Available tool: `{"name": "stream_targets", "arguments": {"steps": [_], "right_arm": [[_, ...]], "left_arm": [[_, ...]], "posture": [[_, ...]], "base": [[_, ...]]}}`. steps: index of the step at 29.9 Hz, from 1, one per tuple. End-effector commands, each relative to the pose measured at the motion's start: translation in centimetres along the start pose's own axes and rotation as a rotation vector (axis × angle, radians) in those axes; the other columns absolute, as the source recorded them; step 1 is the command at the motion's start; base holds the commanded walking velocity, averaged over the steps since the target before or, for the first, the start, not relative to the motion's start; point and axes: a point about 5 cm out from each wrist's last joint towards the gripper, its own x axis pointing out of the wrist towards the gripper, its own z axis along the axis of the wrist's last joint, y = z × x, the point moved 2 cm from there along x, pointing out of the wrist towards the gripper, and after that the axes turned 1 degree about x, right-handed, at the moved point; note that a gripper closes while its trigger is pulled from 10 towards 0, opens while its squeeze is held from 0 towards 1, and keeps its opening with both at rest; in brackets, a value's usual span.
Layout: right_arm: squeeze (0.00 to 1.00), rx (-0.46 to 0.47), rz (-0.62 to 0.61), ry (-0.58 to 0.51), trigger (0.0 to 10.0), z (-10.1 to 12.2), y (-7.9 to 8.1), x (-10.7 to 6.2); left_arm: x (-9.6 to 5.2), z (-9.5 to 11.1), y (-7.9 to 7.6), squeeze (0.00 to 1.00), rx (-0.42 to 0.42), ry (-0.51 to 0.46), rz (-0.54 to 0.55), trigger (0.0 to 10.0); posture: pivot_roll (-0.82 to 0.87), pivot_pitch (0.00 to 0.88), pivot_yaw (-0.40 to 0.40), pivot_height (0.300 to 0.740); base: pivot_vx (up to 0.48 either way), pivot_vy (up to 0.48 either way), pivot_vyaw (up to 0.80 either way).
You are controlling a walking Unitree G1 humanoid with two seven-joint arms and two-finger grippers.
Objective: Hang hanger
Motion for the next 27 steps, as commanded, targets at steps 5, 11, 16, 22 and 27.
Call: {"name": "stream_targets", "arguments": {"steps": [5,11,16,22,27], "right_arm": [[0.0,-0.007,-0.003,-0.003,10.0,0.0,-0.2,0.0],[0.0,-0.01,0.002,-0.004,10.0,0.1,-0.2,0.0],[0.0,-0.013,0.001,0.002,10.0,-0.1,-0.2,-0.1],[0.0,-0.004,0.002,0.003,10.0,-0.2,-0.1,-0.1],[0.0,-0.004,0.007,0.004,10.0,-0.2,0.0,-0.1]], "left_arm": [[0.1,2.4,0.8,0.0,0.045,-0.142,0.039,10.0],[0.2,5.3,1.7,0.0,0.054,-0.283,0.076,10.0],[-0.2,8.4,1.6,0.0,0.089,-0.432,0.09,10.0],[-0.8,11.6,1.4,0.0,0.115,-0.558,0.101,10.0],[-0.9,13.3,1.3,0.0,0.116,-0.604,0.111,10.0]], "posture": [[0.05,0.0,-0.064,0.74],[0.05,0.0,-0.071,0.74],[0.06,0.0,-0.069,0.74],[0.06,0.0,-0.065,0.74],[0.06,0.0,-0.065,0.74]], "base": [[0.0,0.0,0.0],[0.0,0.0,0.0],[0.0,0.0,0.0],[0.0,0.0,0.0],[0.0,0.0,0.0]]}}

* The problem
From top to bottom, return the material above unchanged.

* Response to the exercise
Available tool: `{"name": "stream_targets", "arguments": {"steps": [_], "right_arm": [[_, ...]], "left_arm": [[_, ...]], "posture": [[_, ...]], "base": [[_, ...]]}}`. steps: index of the step at 29.9 Hz, from 1, one per tuple. End-effector commands, each relative to the pose measured at the motion's start: translation in centimetres along the start pose's own axes and rotation as a rotation vector (axis × angle, radians) in those axes; the other columns absolute, as the source recorded them; step 1 is the command at the motion's start; base holds the commanded walking velocity, averaged over the steps since the target before or, for the first, the start, not relative to the motion's start; point and axes: a point about 5 cm out from each wrist's last joint towards the gripper, its own x axis pointing out of the wrist towards the gripper, its own z axis along the axis of the wrist's last joint, y = z × x, the point moved 2 cm from there along x, pointing out of the wrist towards the gripper, and after that the axes turned 1 degree about x, right-handed, at the moved point; note that a gripper closes while its trigger is pulled from 10 towards 0, opens while its squeeze is held from 0 towards 1, and keeps its opening with both at rest; in brackets, a value's usual span.
Layout: right_arm: squeeze (0.00 to 1.00), rx (-0.46 to 0.47), rz (-0.62 to 0.61), ry (-0.58 to 0.51), trigger (0.0 to 10.0), z (-10.1 to 12.2), y (-7.9 to 8.1), x (-10.7 to 6.2); left_arm: x (-9.6 to 5.2), z (-9.5 to 11.1), y (-7.9 to 7.6), squeeze (0.00 to 1.00), rx (-0.42 to 0.42), ry (-0.51 to 0.46), rz (-0.54 to 0.55), trigger (0.0 to 10.0); posture: pivot_roll (-0.82 to 0.87), pivot_pitch (0.00 to 0.88), pivot_yaw (-0.40 to 0.40), pivot_height (0.300 to 0.740); base: pivot_vx (up to 0.48 either way), pivot_vy (up to 0.48 either way), pivot_vyaw (up to 0.80 either way).
You are controlling a walking Unitree G1 humanoid with two seven-joint arms and two-finger grippers.
Objective: Hang hanger
Motion for the next 27 steps, as commanded, targets at steps 5, 11, 16, 22 and 27.
Call: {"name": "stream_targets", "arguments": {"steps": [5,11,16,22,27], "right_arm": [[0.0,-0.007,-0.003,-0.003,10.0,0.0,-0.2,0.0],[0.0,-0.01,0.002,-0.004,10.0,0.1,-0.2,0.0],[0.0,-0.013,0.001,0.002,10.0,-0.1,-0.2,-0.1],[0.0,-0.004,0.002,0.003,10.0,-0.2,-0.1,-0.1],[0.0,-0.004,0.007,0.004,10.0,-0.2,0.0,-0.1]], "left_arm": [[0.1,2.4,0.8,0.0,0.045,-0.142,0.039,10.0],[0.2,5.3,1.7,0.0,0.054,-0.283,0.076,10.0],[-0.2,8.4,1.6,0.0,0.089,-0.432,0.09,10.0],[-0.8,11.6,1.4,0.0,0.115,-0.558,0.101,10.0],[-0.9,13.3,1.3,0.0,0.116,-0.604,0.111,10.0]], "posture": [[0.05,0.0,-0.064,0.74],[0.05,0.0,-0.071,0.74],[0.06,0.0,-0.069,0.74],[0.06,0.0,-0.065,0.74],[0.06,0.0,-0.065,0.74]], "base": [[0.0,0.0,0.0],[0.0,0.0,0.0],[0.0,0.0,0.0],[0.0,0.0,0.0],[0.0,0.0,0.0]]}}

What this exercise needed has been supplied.